Lida got up and went to look out the big window that fronted Cavanaugh Street. It was warmer today than it had been for a while. Donna Moradanyan was up on her own roof, doing something with what looked like a complicated mirror. Bennis Hannaford was walking back from the Ararat alone, dressed in jeans and turtleneck and sweater and no coat. What was it about the Hannafords that they never could stand to wear coats? Lida thought Gregor must still be at the Ararat with Father Tibor or old George. Lida thought she was lying to herself. It wasn’t what people on Cavanaugh Street would think that bothered her. This might look like the old neighborhood, but it really wasn’t anymore. The people had changed. The world had changed. The problem was that she hadn’t changed, at least not enough.

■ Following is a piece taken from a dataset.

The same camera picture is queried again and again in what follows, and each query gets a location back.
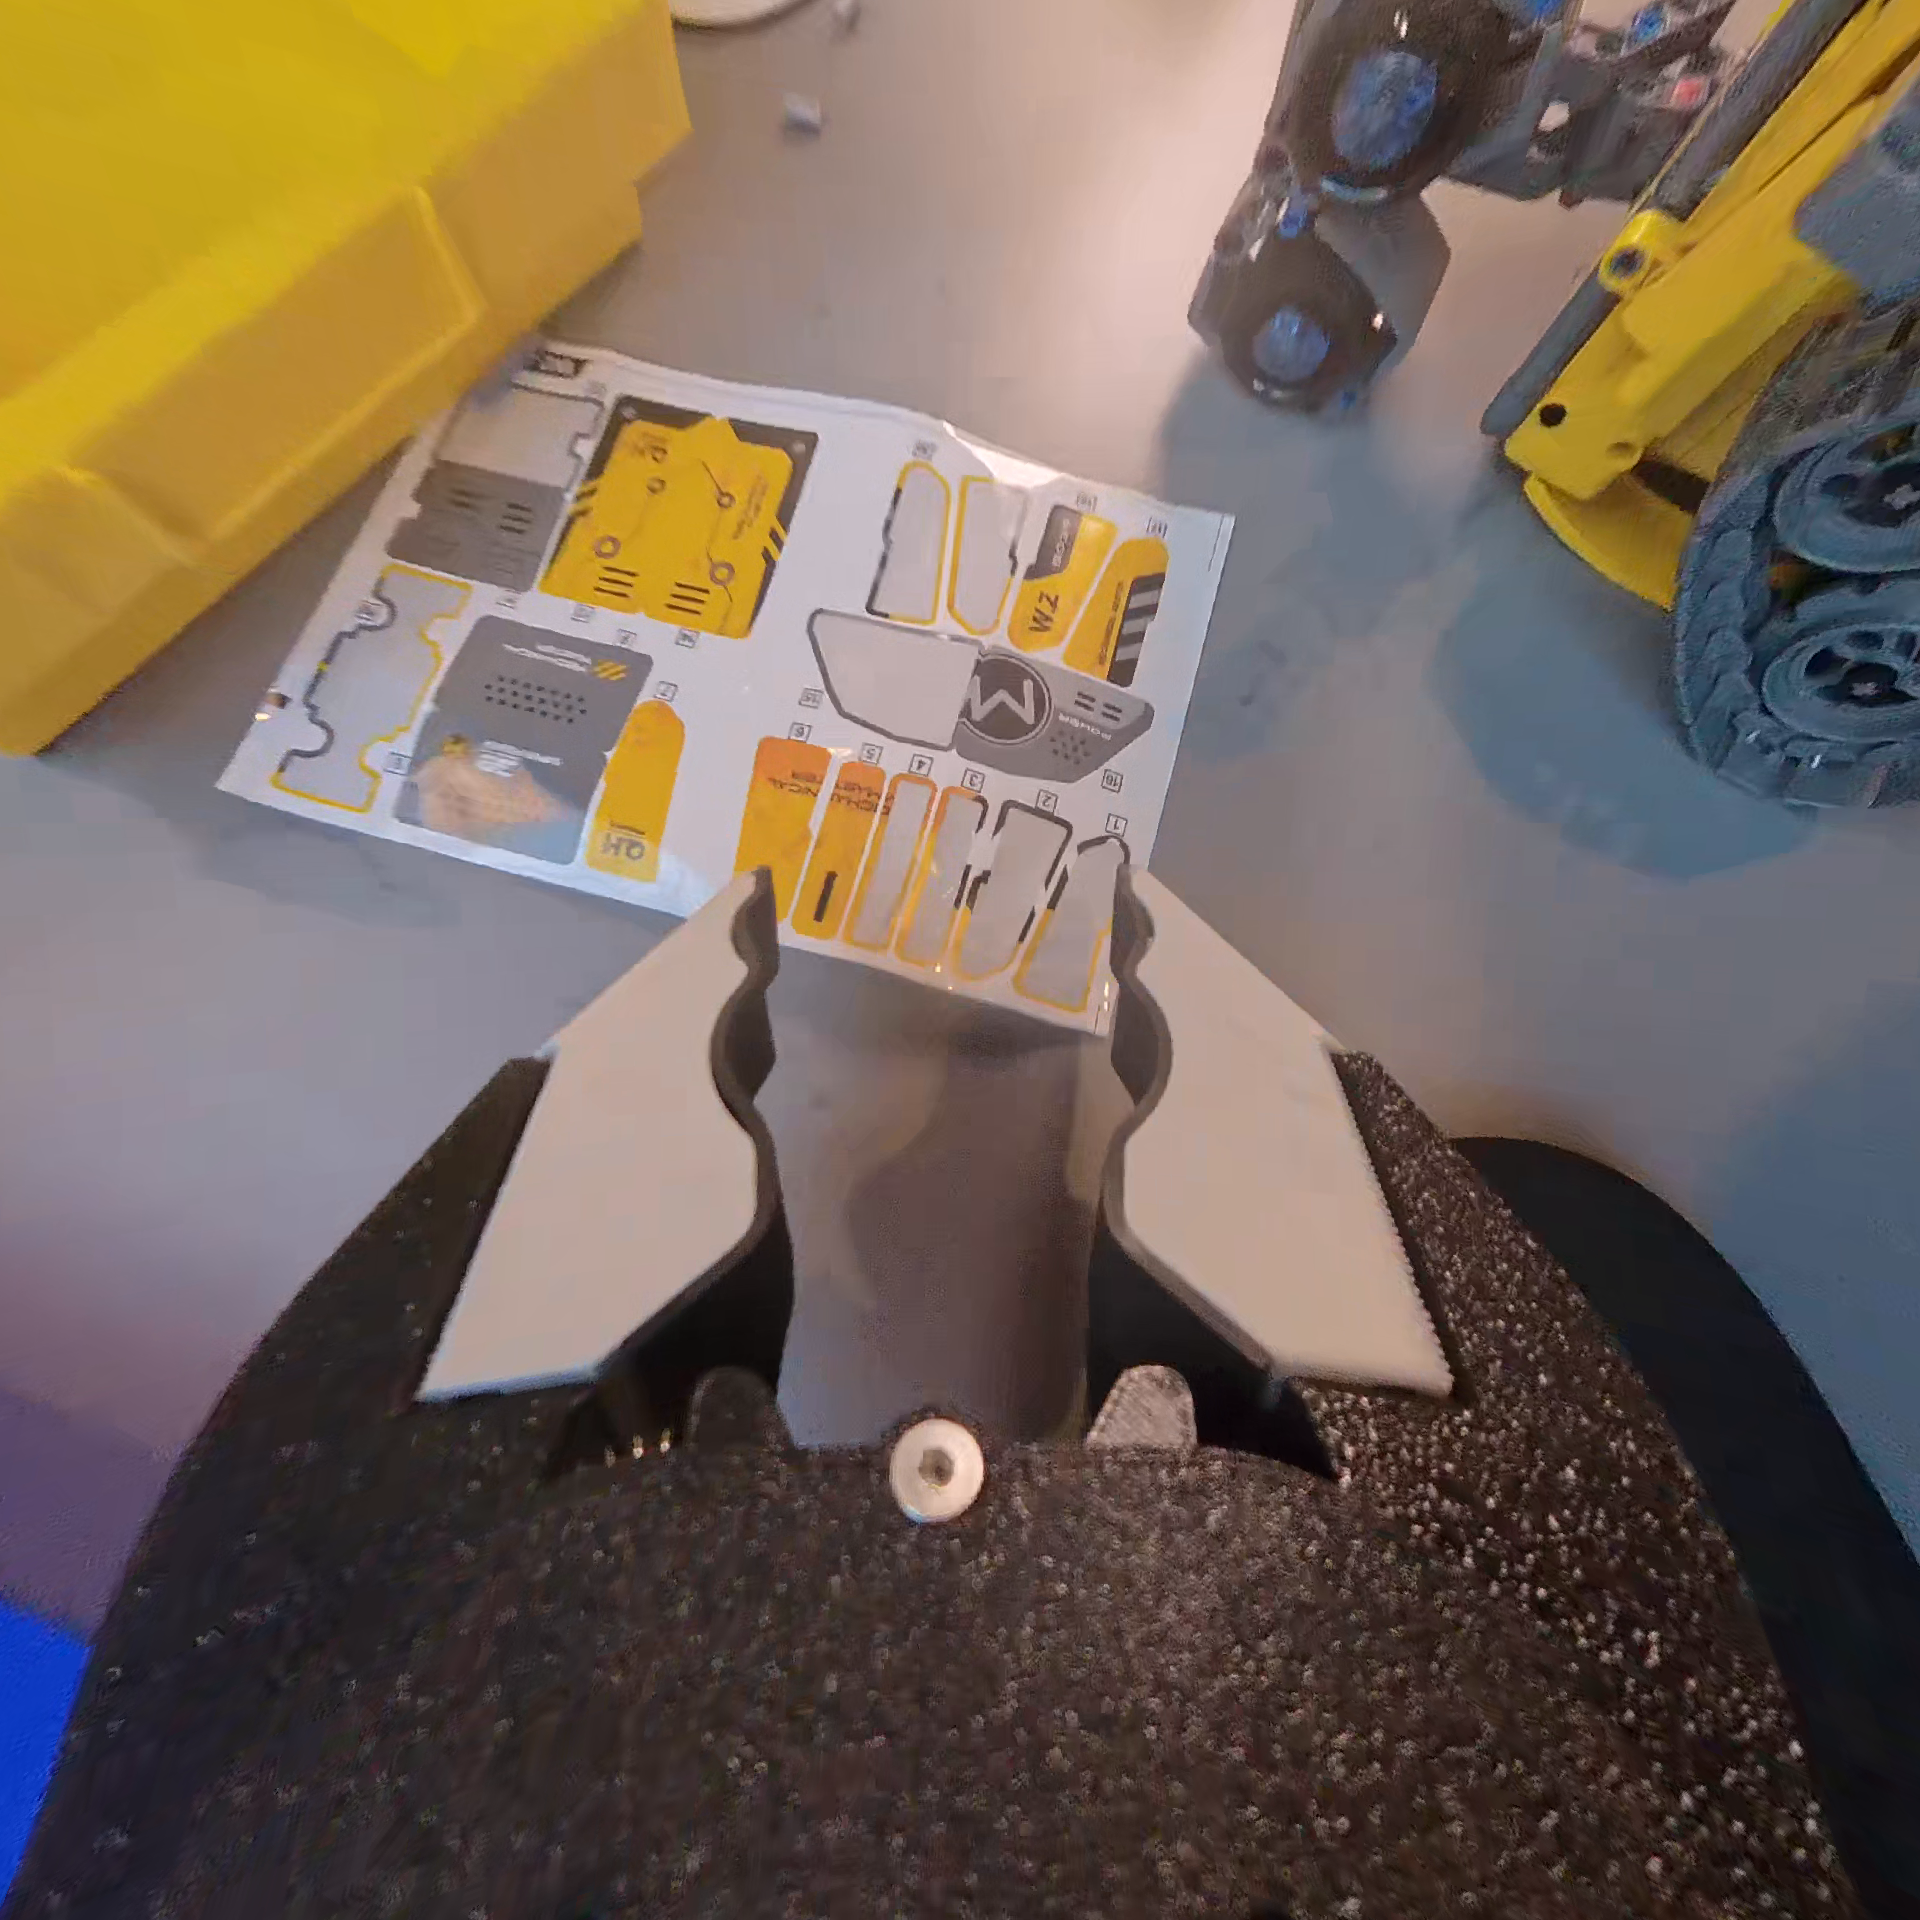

Years ago, she had been married. Married happily, she had thought. Had she been lying to herself then too? Just three weeks ago she had thought she was happy where she was, as she was. Now she knew that wasn’t true. What was happening to her? And why was it happening to her now?
“Lida?”
“Christopher,” she said. “Listen to me. Are you going to take that new job?”
“The job? Yes, I’m going to take it. I thought we already agreed on that.”
“If you take the job, you will have more time off in a week or two, won’t you?”
“I’ll have a couple of weeks off at the beginning of March. Is this supposed to be going someplace?”
“Yes,” Lida said. “I think so. Did you know I have a house in Boca Raton, in Florida?”
“No, I didn’t know that.”
“Well, I do. I do. I have this house and I go there every year at the beginning of March. Usually I invite someone to go with me, Donna Moradanyan or Hannah or someone. So far this year I have invited no one.”
“Are you inviting me?”
Lida turned around to look at him. She loved looking at him. That was the truth. She loved the long lankiness of him, the casual lines, the intelligence in his face. She wrapped her arms around her body and sighed.